I was surprised by the diversity of audiences, but I really appreciated the chance to speak outside the choir of people concerned about climate change. I wasn’t especially nervous—I’d done radio interviews before, and I like them—but the low-level adrenalin rush was exhausting. At the end of the first day, I went straight to bed.

It helped that the National Geographic publicist had written a really thorough, accurate press release that summed up the main points and mentioned some recent news hooks that weren’t in the story. That guided the hosts’ interview questions.

What was the most challenging aspect of your radio interviews?

I learned a lot of new ways to say “I don’t know.” As a journalist, you know a lot about the subject at hand, and you know how to explain it to general audiences, but you don’t know everything, and inevitably hosts asked questions I couldn’t answer. For example, one wanted to know how much money—an exact dollar figure—should be allocated for carbon capture and storage in the federal budget. In those kinds of cases I’d say something like, “I can’t speak to that particular issue, but what I do know is …” and I’d talk about something closely related to the question.

Even if you can’t answer the question, you can still offer listeners some good information.

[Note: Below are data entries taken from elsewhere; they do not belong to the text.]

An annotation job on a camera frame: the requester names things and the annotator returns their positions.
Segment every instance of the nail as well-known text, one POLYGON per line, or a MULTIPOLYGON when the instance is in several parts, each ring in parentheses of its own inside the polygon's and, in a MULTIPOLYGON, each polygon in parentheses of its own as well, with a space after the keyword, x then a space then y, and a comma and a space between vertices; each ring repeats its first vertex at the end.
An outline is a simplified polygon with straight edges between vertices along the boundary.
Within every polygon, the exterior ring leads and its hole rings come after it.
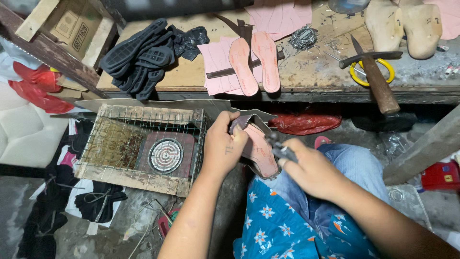
POLYGON ((281 168, 284 169, 284 164, 287 162, 288 160, 286 158, 280 158, 278 160, 278 164, 281 166, 281 168))

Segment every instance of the wire mesh cage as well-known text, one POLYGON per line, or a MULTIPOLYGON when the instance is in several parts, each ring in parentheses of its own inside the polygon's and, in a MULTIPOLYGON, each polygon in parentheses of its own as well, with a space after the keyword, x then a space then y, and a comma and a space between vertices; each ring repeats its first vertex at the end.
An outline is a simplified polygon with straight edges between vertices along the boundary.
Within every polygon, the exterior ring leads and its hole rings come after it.
POLYGON ((76 176, 185 197, 198 175, 203 109, 103 104, 76 176))

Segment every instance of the hammer wooden handle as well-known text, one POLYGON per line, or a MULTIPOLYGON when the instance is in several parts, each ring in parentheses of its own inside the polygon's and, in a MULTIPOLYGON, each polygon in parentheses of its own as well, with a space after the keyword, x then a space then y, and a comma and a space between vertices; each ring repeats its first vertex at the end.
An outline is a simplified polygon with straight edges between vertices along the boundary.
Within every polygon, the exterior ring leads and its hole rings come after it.
POLYGON ((398 112, 400 110, 398 102, 375 60, 372 57, 364 57, 362 65, 380 112, 383 114, 398 112))

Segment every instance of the small bottle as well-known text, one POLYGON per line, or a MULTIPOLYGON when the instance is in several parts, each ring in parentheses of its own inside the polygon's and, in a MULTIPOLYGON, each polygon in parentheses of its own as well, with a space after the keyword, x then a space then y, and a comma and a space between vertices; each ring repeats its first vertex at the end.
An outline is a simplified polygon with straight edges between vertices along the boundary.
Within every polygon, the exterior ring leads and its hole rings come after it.
POLYGON ((352 14, 364 10, 371 0, 329 0, 329 8, 332 11, 352 14))

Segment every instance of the white cushion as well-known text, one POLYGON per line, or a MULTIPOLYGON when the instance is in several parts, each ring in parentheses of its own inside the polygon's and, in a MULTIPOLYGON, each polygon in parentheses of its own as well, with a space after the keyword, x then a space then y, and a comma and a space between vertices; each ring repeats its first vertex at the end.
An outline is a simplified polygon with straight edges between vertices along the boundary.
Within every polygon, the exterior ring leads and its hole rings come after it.
POLYGON ((46 167, 68 124, 0 82, 0 164, 46 167))

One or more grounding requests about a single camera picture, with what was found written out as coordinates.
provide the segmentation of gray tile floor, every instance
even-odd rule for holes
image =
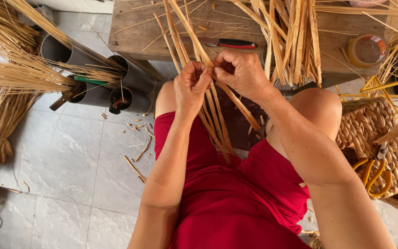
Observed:
[[[58,12],[55,16],[58,27],[70,37],[99,53],[111,54],[84,18],[107,42],[109,15]],[[172,63],[151,63],[167,79],[174,79]],[[341,86],[342,92],[358,89],[357,82]],[[43,94],[9,138],[15,156],[0,165],[0,183],[26,193],[25,181],[30,193],[0,189],[0,249],[126,248],[144,184],[123,156],[136,158],[145,145],[130,146],[149,139],[145,130],[133,131],[126,123],[154,124],[154,120],[151,115],[140,116],[142,121],[136,122],[135,114],[114,116],[105,108],[76,104],[53,112],[48,106],[58,96]],[[101,113],[107,114],[106,120]],[[246,155],[246,151],[237,155]],[[148,175],[154,162],[152,143],[134,165]],[[374,205],[398,246],[398,210],[381,201]],[[304,230],[318,230],[311,211],[299,224]]]

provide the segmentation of kitchen knife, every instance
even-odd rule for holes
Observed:
[[[192,42],[189,36],[181,37],[183,42]],[[205,37],[198,37],[198,40],[201,44],[207,46],[223,46],[223,47],[231,47],[231,48],[239,48],[239,49],[255,49],[257,48],[257,44],[254,42],[244,41],[244,40],[237,40],[237,39],[216,39],[216,38],[205,38]]]

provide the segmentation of black knife handle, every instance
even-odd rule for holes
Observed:
[[[238,39],[219,39],[219,45],[224,47],[232,47],[239,49],[254,49],[257,48],[257,44],[254,42],[238,40]]]

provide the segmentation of scissors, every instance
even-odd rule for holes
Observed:
[[[365,186],[365,189],[368,192],[368,195],[371,197],[382,196],[391,187],[391,183],[392,183],[391,170],[385,168],[386,167],[385,155],[388,152],[387,146],[388,146],[388,142],[383,143],[380,146],[379,153],[377,154],[377,156],[374,156],[372,159],[363,158],[363,159],[359,160],[358,162],[356,162],[352,166],[352,169],[355,170],[357,167],[368,162],[366,165],[366,168],[365,168],[365,172],[363,173],[362,183]],[[377,169],[377,171],[373,174],[372,178],[368,181],[369,173],[371,172],[371,168],[376,160],[380,161],[379,169]],[[384,178],[385,178],[385,186],[382,189],[380,189],[380,191],[378,193],[375,193],[375,194],[370,193],[369,190],[371,189],[371,186],[383,172],[384,172]]]

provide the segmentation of red dress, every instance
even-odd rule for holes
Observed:
[[[175,113],[154,125],[156,159]],[[307,187],[291,163],[263,139],[248,158],[228,165],[210,142],[199,117],[188,145],[184,191],[171,249],[309,248],[297,236],[307,212]]]

Were you happy with the story when it came out?

It was a real learning experience for me, but yes. I’m used to writing long-form stories with scenes, color, and characters as my primary containers for information, and here I had to learn another approach. But I like both approaches, and this one fit this story.

And now I have another tool in my toolbox.

[Editors’ note: For more tips on field reporting, check out Michelle Nijhuis’s February 7, 2013 post “Six essentials for ultralight field reporting” on Pitch, Publish, Prosper (the companion site to The Science Writers’ Handbook, which Nijhuis co-edited). Nijhuis also gives more tips on being interviewed in “Pass the Mic: Lessons from a radio-interview marathon,” another Pitch, Publish, Prosper post.]

 

Robin Meadows
Robin Meadows

Robin Meadows is a freelance science writer in the San Francisco Bay Area. Her work has appeared in Cancer Commons, Frontiers in Ecology and the Environment, PLOS Biology, and more. Robin and Michelle went to the same college (Reed) but not at the same time. Follow Robin on Twitter @robinkmeadows.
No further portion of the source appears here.